> [EXERCISE DIRECTIONS] Count how many lines in the data hold the word "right", and give that number alone.

> [GIVEN DATA]
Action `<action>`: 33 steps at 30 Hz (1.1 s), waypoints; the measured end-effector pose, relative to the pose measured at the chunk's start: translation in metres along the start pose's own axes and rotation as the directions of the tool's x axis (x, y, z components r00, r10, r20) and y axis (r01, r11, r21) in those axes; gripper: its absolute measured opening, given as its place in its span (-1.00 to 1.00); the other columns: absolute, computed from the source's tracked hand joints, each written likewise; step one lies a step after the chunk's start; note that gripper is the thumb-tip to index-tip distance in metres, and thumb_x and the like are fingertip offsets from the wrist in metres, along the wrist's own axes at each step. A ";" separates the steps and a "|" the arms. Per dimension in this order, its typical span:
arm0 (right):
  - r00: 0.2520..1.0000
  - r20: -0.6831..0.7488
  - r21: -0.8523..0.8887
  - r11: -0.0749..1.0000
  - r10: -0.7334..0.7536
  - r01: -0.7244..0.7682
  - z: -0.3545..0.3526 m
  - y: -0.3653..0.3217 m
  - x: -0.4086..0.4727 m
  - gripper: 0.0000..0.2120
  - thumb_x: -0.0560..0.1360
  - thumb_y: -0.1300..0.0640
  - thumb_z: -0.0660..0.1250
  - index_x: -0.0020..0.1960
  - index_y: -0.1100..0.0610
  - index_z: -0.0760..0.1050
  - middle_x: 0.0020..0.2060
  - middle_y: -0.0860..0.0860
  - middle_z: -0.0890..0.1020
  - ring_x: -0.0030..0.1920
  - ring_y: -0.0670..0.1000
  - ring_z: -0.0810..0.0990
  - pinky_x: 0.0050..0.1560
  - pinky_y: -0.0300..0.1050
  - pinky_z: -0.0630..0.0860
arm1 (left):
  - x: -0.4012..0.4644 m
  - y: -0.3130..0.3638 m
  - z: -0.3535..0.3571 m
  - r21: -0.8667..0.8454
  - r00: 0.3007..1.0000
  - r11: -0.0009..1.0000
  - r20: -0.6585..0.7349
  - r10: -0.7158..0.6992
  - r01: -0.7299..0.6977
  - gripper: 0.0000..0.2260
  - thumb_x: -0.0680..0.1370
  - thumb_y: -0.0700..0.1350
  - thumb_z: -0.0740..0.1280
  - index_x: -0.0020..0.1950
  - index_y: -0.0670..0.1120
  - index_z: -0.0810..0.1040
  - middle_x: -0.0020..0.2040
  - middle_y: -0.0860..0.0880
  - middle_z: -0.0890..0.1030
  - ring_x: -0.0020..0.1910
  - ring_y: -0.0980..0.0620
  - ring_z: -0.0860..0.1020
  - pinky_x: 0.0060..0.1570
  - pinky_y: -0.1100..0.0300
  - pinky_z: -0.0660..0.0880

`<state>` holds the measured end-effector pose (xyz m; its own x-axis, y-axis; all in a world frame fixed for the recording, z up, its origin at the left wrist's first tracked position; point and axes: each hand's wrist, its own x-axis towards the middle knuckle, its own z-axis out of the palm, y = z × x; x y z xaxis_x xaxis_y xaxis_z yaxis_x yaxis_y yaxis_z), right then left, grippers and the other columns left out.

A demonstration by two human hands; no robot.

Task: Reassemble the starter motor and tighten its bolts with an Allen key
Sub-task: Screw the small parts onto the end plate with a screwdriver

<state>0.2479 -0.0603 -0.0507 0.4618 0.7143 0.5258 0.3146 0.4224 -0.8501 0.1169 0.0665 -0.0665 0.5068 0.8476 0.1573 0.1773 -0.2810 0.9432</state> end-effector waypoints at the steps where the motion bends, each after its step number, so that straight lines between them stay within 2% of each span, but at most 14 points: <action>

> [RESULT FOR THIS EXERCISE] 2